● **Task brief**
For the entries that follow, report how many lines include the word "robot" and add nothing.

[[ Exercise input, beginning ]]

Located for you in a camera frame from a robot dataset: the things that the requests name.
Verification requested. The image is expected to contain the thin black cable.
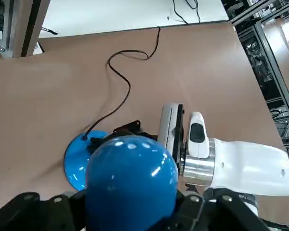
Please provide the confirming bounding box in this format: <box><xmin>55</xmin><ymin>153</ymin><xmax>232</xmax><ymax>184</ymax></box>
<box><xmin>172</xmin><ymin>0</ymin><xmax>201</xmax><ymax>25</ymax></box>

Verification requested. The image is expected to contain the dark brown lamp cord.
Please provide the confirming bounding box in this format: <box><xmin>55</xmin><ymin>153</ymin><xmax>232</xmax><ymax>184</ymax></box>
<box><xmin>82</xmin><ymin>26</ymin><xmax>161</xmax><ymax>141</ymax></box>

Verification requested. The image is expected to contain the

[[ Exercise input, end ]]
[[ Exercise input, beginning ]]

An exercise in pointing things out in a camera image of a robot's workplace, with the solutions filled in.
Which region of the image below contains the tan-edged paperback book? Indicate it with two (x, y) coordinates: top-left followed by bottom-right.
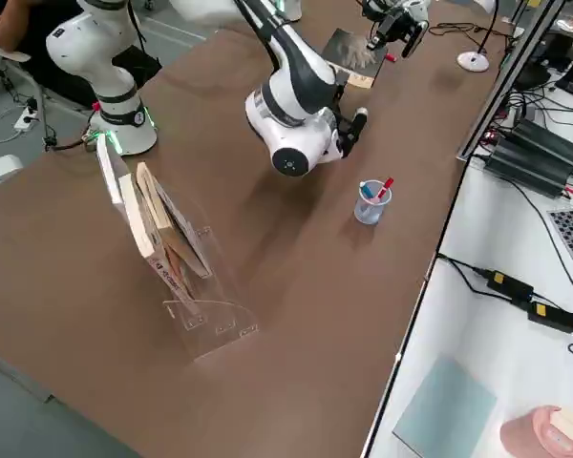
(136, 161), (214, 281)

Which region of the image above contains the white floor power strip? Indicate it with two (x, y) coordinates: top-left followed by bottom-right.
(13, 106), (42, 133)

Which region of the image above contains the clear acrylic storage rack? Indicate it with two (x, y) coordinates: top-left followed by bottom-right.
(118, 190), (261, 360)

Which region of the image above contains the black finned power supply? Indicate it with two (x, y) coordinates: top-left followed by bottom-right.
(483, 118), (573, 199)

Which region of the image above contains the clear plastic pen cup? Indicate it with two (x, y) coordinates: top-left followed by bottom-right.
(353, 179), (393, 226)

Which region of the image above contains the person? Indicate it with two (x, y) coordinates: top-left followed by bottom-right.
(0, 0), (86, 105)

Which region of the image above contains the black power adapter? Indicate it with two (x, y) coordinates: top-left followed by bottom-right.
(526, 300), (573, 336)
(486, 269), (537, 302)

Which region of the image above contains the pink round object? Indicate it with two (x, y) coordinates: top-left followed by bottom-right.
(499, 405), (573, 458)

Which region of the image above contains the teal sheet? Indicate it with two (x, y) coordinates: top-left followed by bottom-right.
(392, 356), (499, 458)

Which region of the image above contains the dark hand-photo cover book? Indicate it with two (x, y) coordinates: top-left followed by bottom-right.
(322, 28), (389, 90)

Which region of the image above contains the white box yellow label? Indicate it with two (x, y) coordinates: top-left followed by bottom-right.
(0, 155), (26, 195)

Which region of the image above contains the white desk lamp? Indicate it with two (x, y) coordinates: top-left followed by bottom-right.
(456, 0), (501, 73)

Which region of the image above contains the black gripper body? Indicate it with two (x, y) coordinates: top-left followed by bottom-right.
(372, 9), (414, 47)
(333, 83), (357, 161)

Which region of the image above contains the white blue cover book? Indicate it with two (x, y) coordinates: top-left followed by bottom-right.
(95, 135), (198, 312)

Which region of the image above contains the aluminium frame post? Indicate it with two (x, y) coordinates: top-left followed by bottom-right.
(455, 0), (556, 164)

[[ Exercise input, end ]]

● **Answer area**
2